From the first line of the data through the line containing "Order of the", return each line exactly.

◆ **Data block**
━━━━━━━━━━━━━━━━━━━━━━━━━━━━━━

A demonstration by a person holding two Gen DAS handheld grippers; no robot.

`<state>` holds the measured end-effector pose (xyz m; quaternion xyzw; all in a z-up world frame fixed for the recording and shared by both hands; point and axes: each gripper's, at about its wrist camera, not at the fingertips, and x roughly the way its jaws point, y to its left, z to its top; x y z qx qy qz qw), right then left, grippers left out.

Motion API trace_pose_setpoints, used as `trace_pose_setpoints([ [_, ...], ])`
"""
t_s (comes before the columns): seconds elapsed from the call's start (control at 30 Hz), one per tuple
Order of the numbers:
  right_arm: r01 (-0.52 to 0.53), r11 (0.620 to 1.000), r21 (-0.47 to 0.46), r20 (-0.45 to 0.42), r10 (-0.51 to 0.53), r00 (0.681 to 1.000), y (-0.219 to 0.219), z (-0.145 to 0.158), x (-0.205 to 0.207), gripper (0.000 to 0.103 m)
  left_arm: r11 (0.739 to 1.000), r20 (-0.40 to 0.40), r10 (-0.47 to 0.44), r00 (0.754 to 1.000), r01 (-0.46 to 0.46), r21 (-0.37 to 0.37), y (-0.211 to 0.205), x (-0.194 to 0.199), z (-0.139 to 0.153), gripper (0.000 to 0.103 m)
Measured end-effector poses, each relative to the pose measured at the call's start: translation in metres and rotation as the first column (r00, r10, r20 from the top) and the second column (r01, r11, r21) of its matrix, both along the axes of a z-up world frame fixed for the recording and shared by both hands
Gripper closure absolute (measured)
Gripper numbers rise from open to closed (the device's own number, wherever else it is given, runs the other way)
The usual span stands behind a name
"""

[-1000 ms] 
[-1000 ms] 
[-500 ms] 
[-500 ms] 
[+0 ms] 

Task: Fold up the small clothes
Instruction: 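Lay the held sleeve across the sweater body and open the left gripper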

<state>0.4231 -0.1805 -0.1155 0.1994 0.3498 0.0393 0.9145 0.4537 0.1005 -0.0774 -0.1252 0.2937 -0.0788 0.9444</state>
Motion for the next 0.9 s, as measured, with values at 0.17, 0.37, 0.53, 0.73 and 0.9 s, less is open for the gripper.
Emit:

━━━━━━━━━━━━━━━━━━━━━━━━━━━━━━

◆ **Exercise output**
A demonstration by a person holding two Gen DAS handheld grippers; no robot.

`<state>` holds the measured end-effector pose (xyz m; quaternion xyzw; all in a z-up world frame fixed for the recording and shared by both hands; point and axes: each gripper's, at about its wrist camera, not at the fingertips, and x roughly the way its jaws point, y to its left, z to its top; x y z qx qy qz qw), right then left, grippers left out.

Motion API trace_pose_setpoints, used as `trace_pose_setpoints([ [_, ...], ])`
"""
t_s (comes before the columns): seconds elapsed from the call's start (control at 30 Hz), one per tuple
Order of the numbers:

The response to this exercise is done.